While it’s a big rise, it’s not something that happened overnight and has been talked about for some time now.
However, when it comes to the final analysis and towns and local service districts have to come up with the money, its likely taxpayers will have to foot the bill in the end.
According to Barbara Barter, chair of Western Regional Waste Management, the aim is to divert up to 50 per cent of the waste that will be going into transfer stations. The plan is to move western Newfoundland forward like the rest of the province and the country with a more modern, environmentally-sound waste program.
Currently in western Newfoundland, waste is being brought to two landfill sites at Wild Cove in Corner Brook and St. George’s for the Bay St. George area.
The big problem seems to be that there is no plan in place at this time for the reduction of organic waste, which Peter Fenwick, chair of the Bay St. George Waste Management Committee, says represents 30 per cent of what goes into landfills.
Fenwick believes he has the answer to this for the Bay St. George area by having the waste go to a digester that New World Dairy has in place in Maidstone in Bay St. George South.

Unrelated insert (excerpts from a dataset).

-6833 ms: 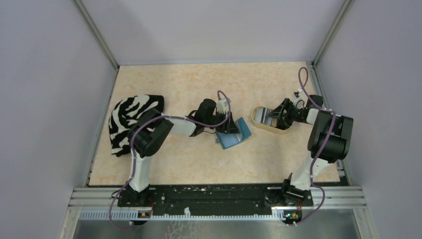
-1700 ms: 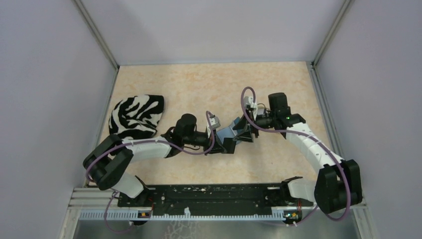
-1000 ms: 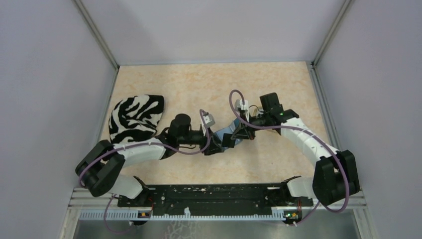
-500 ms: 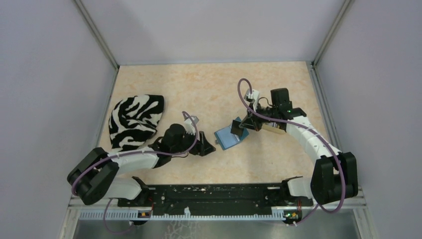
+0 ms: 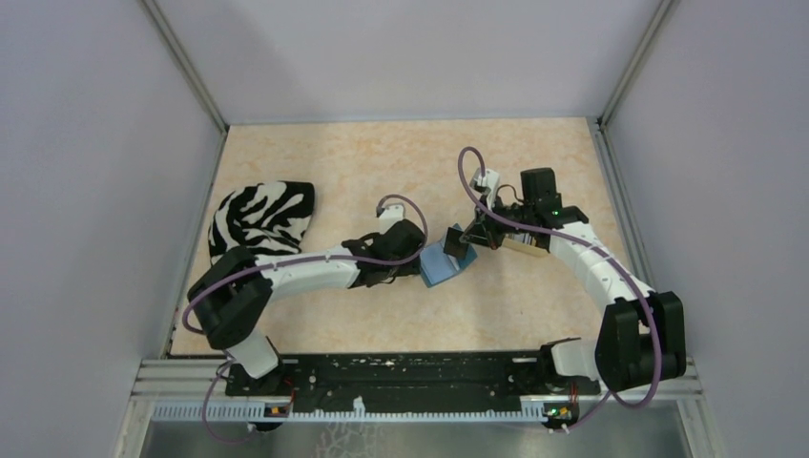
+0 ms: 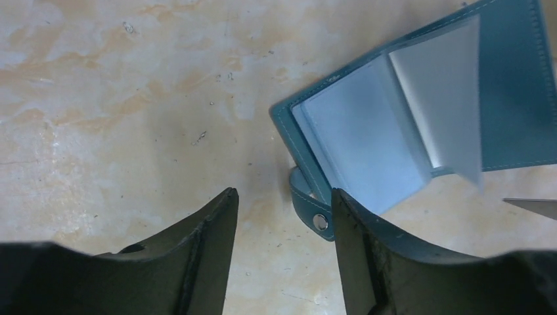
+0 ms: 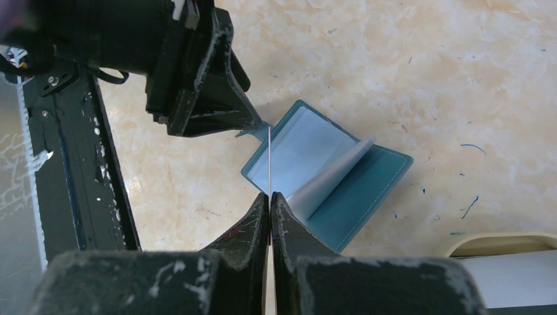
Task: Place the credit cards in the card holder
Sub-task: Insert the credit card into the card holder.
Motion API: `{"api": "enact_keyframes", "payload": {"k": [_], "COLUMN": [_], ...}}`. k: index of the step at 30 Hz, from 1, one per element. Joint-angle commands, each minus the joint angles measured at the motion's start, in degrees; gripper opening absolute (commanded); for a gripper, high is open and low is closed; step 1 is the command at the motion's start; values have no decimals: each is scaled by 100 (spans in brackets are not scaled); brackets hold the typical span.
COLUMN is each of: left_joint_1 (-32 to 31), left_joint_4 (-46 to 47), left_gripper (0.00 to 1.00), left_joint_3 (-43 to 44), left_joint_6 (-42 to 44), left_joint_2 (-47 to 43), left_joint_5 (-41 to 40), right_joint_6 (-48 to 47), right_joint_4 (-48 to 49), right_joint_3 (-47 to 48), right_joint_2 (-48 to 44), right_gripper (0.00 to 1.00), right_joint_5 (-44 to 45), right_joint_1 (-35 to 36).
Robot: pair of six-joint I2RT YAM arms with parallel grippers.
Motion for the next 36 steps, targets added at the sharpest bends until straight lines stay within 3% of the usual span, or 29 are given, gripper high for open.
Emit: {"api": "enact_keyframes", "payload": {"k": [1,7,22,30,32,35,36], "left_joint_1": [-145,-238,-486,-504,-504,-499,-501], "left_joint_4": [-922,-990,-1275,-1508,-1552,-1565,-1542], "left_gripper": [58,55,65,60,49,18,12], "left_joint_3": [550,827,1241,1325,1357,1308,1249], "left_joint_6": [-317,-246,-200,-226,-196,-88,-30], "left_joint_2": [416,670,930,1247,1289,1206,1137], "left_joint_5": [-391,-391,-528,-733,-751,-818,-850], "right_joint_6": [64,42,17,14,12,15,14], "right_joint_4": [254,208,173,158,146,142,140], "right_joint_3": [71,96,111,118,120,116,110], "right_joint_2": [-186,-126,-68,-42,-33,-24,-16], "right_gripper": [0,0,0,0,0,0,0], "right_joint_5": [-66,-83,-105,-130,-145,-173,-206], "right_joint_1": [-67,-84,-83,-82,-87,-83,-83]}}
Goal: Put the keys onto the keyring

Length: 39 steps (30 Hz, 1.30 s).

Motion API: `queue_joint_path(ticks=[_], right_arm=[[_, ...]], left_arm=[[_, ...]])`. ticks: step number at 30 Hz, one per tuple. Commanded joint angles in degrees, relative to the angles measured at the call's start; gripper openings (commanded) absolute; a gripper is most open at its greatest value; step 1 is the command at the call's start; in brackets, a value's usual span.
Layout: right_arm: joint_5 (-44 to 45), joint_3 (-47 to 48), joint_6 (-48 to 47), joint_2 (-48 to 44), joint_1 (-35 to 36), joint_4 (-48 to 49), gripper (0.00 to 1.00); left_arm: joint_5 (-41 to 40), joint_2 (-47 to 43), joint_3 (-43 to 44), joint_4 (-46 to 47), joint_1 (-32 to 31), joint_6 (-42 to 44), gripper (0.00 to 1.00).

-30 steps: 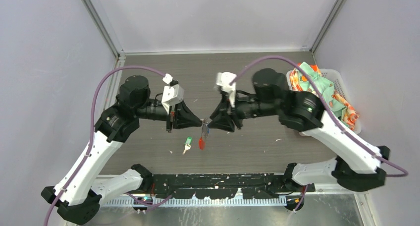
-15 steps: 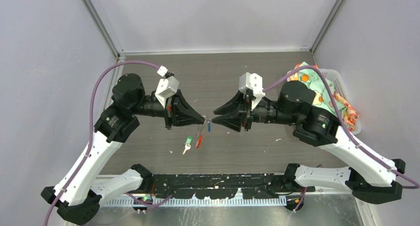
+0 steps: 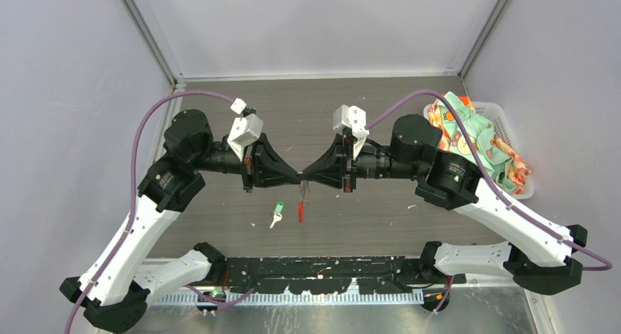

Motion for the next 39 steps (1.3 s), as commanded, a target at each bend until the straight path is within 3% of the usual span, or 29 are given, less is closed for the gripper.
queue_joint_path(ticks=[1, 2, 5, 7, 9, 12, 18, 30, 33, 39], right_arm=[[-0.01, 3.41, 0.02, -0.33, -0.25, 0.25, 0.01], [0.24, 4.99, -0.43, 0.38, -0.21, -2.98, 0.01], [0.39, 11.07, -1.4, 4.22, -0.25, -12.16, 0.01], [0.42, 15.26, -2.67, 7.07, -0.26, -17.92, 0.01], [0.47, 18.59, -3.59, 9.65, -0.27, -22.58, 0.01], [-0.17, 22.42, -4.4, 12.84, -0.22, -27.1, 0.01], [-0.85, 27.58, -4.97, 16.81, -0.24, -31.17, 0.01], [-2.35, 31.58, -5.07, 20.28, -0.12, -34.05, 0.01], [-3.08, 32.2, -4.89, 21.11, -0.15, -34.08, 0.01], [-2.62, 34.12, -5.61, 22.63, -0.08, -36.4, 0.01]], left_arm=[[0.81, -1.45, 1.59, 0.28, -0.03, 3.23, 0.0], [0.15, -1.36, 2.1, -2.31, 0.0, 6.27, 0.02], [-4.02, -0.33, 4.97, -14.93, -0.07, 19.46, 0.32], [-5.7, 0.85, 7.63, -22.21, -0.07, 27.07, 0.41], [-5.84, 2.18, 10.21, -27.49, -0.03, 31.41, 0.45], [-4.82, 3.74, 12.5, -29.74, -0.05, 33.58, 0.42], [-3.51, 5.23, 14.09, -32.4, -0.25, 37.03, 0.23], [-5.6, 7.08, 13.83, -33.73, -1.18, 38.86, 0.09], [-5.7, 7.6, 13.87, -33.61, -1.55, 38.42, 0.09], [-6.56, 7.17, 14.46, -34.43, -1.9, 38.44, 0.19]])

Barter believes it’s a good idea but wonders how long it might take to get the environmental approval for such an operation as the material would be quite different from what’s being used now.
Throw into the mix the fact that Eddie Joyce, minister of Municipal Affairs and Environment, announced last Wednesday the province will be issuing two requests for proposals for professional services to provide an operational and financial analysis of waste management systems in the province.
The study will assess potential solid waste management technologies that will support the goals and objectives of the waste management strategy.
Regional Service Boards have asked if there is a better way to handle waste management, can it be done in a more cost-efficient manner, is there a better way to implement the strategy and are there new technologies out there or other ways to divert waste?
All good questions and with this taking place it makes sense that Fenwick asked to put a hold on closing the current landfills until the review has been completed.
At this time, waste management seems to be an expensive mess.